In the meantime on television, as executive producer, he launched another successful unscripted show on The WB: "Beauty and the Geek" (2005 - ) mismatched seven bright but socially inept men with seven stunning but "academically challenged" women, and put them through various competitions in hopes of ending up with a couple that was both smart and attractive. He ended his hectic year by marrying Demi Moore in September 2005 in a conventional Kabbalah service. Encouraged by his own romance, shortly after the wedding it was announced he would produce the sitcom "30 Year Old Grandpa" for Fox, about a young man who marries an older woman and becomes stepfather to her children who are the same age as him. He stopped the much publicized feud between himself and Moore's ex-husband Bruce Willis by having Willis appear on "That 70's Show." He next partnered with director Andrew Davis for the action drama "The Guardian" (2006) playing a insubordinate Coast Guard member who has to deal with a renowned rescue swimmer (Kevin Costner).

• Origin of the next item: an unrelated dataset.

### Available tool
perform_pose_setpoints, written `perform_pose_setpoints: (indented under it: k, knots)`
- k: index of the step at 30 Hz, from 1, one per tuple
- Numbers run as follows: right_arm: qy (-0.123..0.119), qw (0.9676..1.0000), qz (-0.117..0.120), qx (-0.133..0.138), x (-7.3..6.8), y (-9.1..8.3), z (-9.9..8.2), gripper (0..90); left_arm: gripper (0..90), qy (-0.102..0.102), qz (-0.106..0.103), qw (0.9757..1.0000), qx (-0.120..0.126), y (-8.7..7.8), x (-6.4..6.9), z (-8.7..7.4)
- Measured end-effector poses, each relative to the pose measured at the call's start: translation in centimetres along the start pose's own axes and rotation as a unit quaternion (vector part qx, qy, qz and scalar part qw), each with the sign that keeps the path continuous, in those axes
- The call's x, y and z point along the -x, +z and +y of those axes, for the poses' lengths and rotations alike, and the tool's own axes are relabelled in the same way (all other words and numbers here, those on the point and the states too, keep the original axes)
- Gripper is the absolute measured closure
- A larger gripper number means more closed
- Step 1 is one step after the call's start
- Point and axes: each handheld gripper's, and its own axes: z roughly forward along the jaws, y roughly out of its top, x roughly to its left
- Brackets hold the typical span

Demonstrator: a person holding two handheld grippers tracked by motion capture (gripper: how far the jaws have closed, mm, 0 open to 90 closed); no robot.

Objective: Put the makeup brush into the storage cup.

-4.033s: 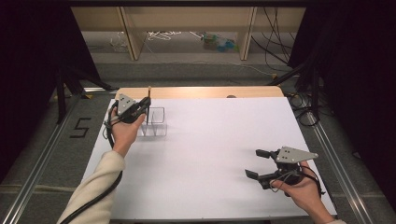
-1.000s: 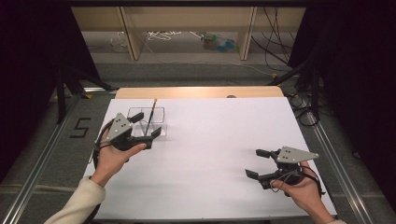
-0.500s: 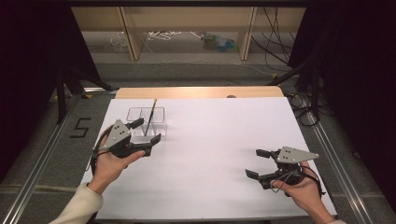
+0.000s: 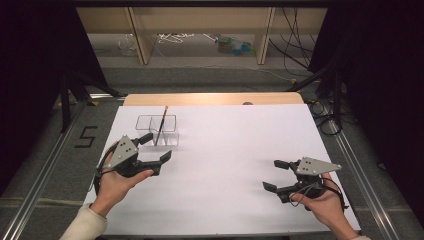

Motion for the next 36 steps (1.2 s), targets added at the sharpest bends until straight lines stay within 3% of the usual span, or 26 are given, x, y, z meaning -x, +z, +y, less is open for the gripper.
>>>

He next starred along side Cameron Diaz in the 2008 release of "What Happens In Vegas, Set in Las Vegas", the story revolves around two people who discover they've gotten married following a night of debauchery. Next was the comedy-drama "Personal Effects" (2008) Michelle Pfieffer and Kathy Bates, a dramatic love story sees him as a young man who arrives in a town during his attempt to seek vengeance for the murder of his sister. Here he unexpectedly gets sidetracked by a beautiful older woman with wounds very similar to his own. Through this bond, an unlikely and beautiful romance then begins to bloom. His latest production is the comedy "Spread" (2009) starring Anne Heche, a sex comedy centered on a serial womanizer and his jilted lover.